The Web Index ranks countries on how well they use the Internet. Dark blue and purple ones scored highest and red the lowest.

Interesting article from CNN about a recent study:

Which country is the best at putting the Web to use?

That would be Sweden, according to a new report spearheaded by Tim Berners-Lee, the guy who basically invented the World Wide Web (and who had a role in the opening ceremony of the London Olympics).

The United States came in second place on the much-anticipated study, which was published online Wednesday by the World Wide Web Foundation.

Called the Web Index, the first-of-its-kind report ranked 61 countries across seven categories, including communications infrastructure, Web use, Web content and the political, social and economic impact of the Internet in those countries.

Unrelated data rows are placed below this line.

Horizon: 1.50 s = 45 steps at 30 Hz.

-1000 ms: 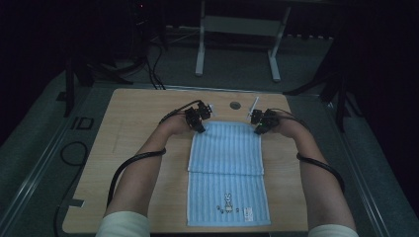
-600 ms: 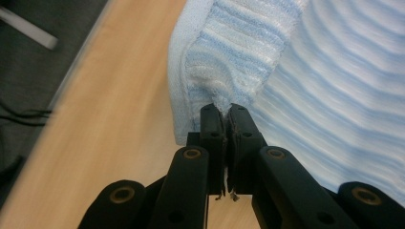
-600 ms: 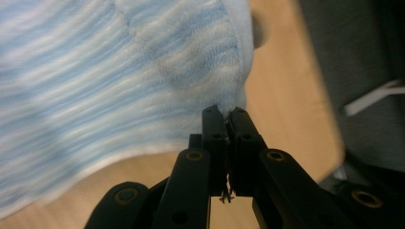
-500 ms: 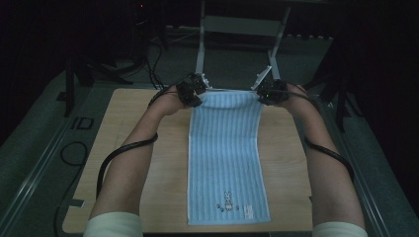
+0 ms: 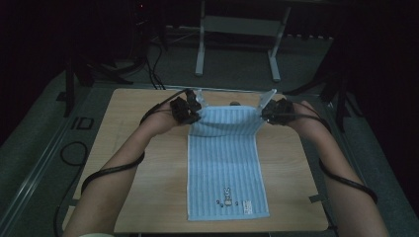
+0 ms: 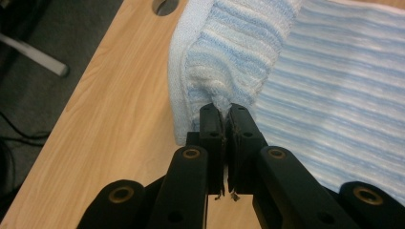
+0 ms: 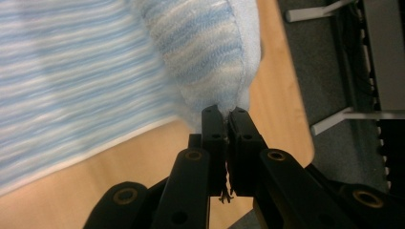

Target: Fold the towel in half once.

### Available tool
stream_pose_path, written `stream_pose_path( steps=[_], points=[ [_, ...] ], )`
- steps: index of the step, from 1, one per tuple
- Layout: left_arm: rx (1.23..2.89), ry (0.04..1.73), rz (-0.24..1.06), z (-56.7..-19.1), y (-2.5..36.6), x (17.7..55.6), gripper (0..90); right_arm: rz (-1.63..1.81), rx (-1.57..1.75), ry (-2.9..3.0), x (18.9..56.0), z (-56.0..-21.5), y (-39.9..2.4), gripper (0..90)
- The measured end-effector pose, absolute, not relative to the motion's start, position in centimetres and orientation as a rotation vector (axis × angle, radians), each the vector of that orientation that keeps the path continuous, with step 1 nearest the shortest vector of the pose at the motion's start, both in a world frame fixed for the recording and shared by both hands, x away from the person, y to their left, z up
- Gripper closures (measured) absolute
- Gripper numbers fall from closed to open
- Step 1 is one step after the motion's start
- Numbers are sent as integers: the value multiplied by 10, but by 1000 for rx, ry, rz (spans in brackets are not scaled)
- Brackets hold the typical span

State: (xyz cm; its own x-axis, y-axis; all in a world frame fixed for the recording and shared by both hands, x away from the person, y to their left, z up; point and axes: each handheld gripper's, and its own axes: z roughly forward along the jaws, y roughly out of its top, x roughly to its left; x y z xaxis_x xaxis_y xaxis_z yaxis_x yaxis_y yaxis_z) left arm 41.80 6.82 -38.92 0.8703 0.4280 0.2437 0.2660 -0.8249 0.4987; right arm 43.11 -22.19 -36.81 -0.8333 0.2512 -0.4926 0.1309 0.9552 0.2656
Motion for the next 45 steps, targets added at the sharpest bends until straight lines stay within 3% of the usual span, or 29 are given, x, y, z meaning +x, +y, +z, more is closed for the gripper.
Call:
stream_pose_path(
  steps=[17,30,31,32,33,35,37,45],
  points=[
    [2647,383,411,-432,62,308,850,388,210,2641,321,-422,-242,857],
    [2649,420,414,-469,56,263,844,456,142,2654,262,-439,-246,856],
    [2682,352,310,-471,55,253,785,469,135,2658,258,-439,-247,851],
    [2682,352,310,-471,55,253,676,493,111,2691,253,-440,-248,795],
    [2720,276,164,-473,55,243,596,526,71,2776,247,-442,-251,691],
    [2724,294,93,-475,57,240,557,524,-23,2856,238,-449,-256,645],
    [2727,284,91,-476,58,240,505,525,87,2879,243,-453,-261,616],
    [2728,386,126,-483,69,268,471,534,288,2843,283,-464,-273,613]
  ],
)
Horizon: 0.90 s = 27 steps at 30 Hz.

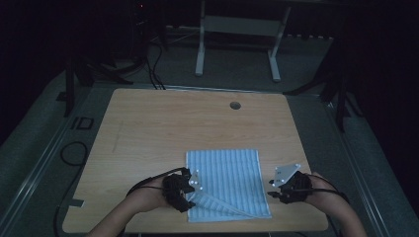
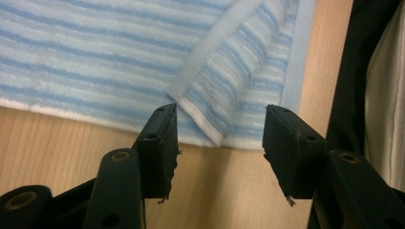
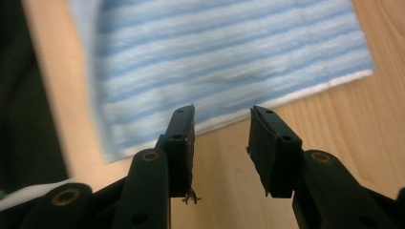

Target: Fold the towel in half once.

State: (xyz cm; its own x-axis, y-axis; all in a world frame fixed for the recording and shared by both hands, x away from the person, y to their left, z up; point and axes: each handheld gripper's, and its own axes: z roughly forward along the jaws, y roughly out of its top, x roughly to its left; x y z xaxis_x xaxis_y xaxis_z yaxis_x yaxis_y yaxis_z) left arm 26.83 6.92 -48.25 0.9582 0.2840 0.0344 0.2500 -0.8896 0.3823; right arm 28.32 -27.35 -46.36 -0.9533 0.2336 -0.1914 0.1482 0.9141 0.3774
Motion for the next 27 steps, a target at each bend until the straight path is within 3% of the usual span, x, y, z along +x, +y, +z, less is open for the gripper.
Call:
stream_pose_path(
  steps=[3,4,8,9,16,18,22,27],
  points=[
    [2747,398,177,-486,68,274,502,514,282,2859,291,-471,-267,613],
    [2725,403,110,-489,66,281,505,512,281,2865,293,-473,-264,613],
    [2726,379,60,-495,59,286,514,507,256,2876,294,-477,-255,613],
    [2736,384,73,-498,56,289,557,505,255,2874,294,-478,-253,613],
    [2860,303,93,-518,35,295,564,489,265,2878,294,-478,-253,613],
    [2850,320,75,-518,34,294,605,480,262,2880,295,-480,-255,613],
    [2864,283,82,-517,32,291,784,482,280,2881,295,-480,-255,613],
    [2837,278,48,-505,36,281,791,483,277,2877,294,-478,-256,613]
  ],
)
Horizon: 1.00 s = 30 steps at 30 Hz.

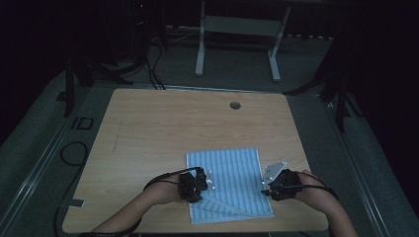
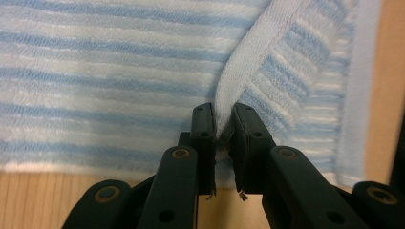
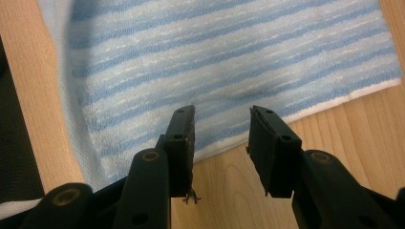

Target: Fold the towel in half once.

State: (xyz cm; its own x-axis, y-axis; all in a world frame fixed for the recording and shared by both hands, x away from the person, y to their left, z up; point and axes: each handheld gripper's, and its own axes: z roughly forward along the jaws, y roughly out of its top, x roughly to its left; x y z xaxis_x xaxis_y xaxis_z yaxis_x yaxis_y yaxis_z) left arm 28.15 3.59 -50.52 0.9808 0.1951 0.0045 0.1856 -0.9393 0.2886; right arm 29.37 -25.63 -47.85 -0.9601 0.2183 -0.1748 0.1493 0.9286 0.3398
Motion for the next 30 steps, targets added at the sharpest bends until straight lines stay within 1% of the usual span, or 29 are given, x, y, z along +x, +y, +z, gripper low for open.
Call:
stream_pose_path(
  steps=[1,4,8,9,10,11,13,14,15,16,17,18,19,20,21,22,23,24,26,27,28,29,30],
  points=[
    [2808,290,59,-497,38,275,788,475,280,2876,294,-478,-258,613],
    [2798,275,64,-489,40,268,767,473,289,2877,295,-478,-259,613],
    [2783,226,12,-480,43,249,768,470,308,2877,295,-478,-260,612],
    [2783,226,12,-480,43,249,768,469,309,2880,295,-479,-261,611],
    [2772,219,-25,-478,44,243,768,464,311,2885,295,-480,-261,604],
    [2772,219,-25,-478,44,243,767,464,311,2885,295,-480,-261,604],
    [2757,159,-158,-476,46,236,713,454,317,2893,296,-482,-262,586],
    [2756,135,-184,-476,46,232,713,454,317,2893,296,-482,-262,586],
    [2763,132,-173,-474,47,230,633,445,329,2892,297,-482,-262,580],
    [2763,132,-173,-474,47,230,607,448,331,2892,297,-482,-262,575],
    [2757,153,-164,-473,48,231,607,448,331,2892,297,-482,-262,575],
    [2748,171,-163,-473,50,233,589,452,334,2889,298,-481,-263,573],
    [2750,223,-122,-472,55,240,547,457,335,2885,298,-480,-263,555],
    [2750,223,-122,-472,55,240,527,459,332,2882,299,-479,-262,549],
    [2738,271,-119,-473,60,250,517,460,332,2883,300,-478,-262,547],
    [2738,271,-119,-473,60,250,499,453,325,2884,301,-478,-262,540],
    [2745,329,-80,-474,65,261,486,452,320,2881,303,-477,-261,536],
    [2745,329,-80,-474,65,261,486,452,320,2881,303,-477,-261,536],
    [2753,392,-22,-474,70,277,486,460,314,2883,313,-474,-260,523],
    [2753,392,-22,-474,70,277,483,460,314,2883,313,-474,-260,523],
    [2743,409,-15,-474,72,283,483,462,311,2881,318,-473,-260,524],
    [2737,446,26,-473,75,295,477,471,297,2886,329,-471,-258,523],
    [2737,446,26,-473,75,295,467,476,299,2881,335,-469,-257,524]
  ],
)
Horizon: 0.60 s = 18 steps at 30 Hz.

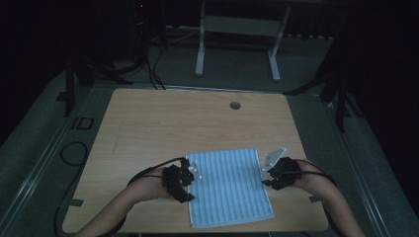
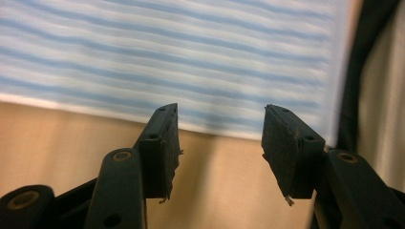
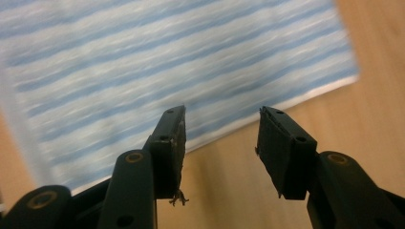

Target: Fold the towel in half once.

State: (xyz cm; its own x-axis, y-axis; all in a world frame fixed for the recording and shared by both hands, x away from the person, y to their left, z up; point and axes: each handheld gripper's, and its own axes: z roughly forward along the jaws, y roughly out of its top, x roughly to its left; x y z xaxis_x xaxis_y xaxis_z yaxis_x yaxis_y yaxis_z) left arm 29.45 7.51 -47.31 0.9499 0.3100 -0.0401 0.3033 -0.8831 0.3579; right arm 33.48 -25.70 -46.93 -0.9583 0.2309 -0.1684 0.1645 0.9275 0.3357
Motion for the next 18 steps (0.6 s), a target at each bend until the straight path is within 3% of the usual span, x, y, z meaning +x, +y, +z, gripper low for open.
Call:
stream_pose_path(
  steps=[3,11,18],
  points=[
    [2768,496,123,-474,76,318,449,470,278,2883,355,-466,-253,524],
    [2753,628,199,-474,81,368,450,427,273,2867,411,-466,-242,540],
    [2754,732,138,-490,85,407,422,353,300,2926,448,-485,-226,540]
  ],
)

The group, in collaboration with Oxford Economics, collected five years of data from other sources and spent a year conducting surveys to arrive at its conclusions. The report was funded in full by a $1 million grant from Google.

Yemen, the violence-plagued Middle Eastern country, ranked last on the list, behind Zimbabwe and Burkina Faso, both in Africa.

Sweden beat out the United States on the ranking in part because a smaller percentage of Americans are online. About three-quarters of American are Internet users, compared with about 90% of Sweden’s population. Meanwhile, “the U.S. has a lower percentage of households with personal computers than a raft of countries, including Canada, Ireland, Japan and Norway,” the report says.

The United States “also offers slower bandwidth per Internet user than a range of countries, most notably Iceland, Sweden and Singapore.”

The United States is No. 1 in terms of access to Web content, which the report measures in terms of the number of Wikipedia articles in a particular language as well as “the type of data and information that is accessible on the Web in each country.”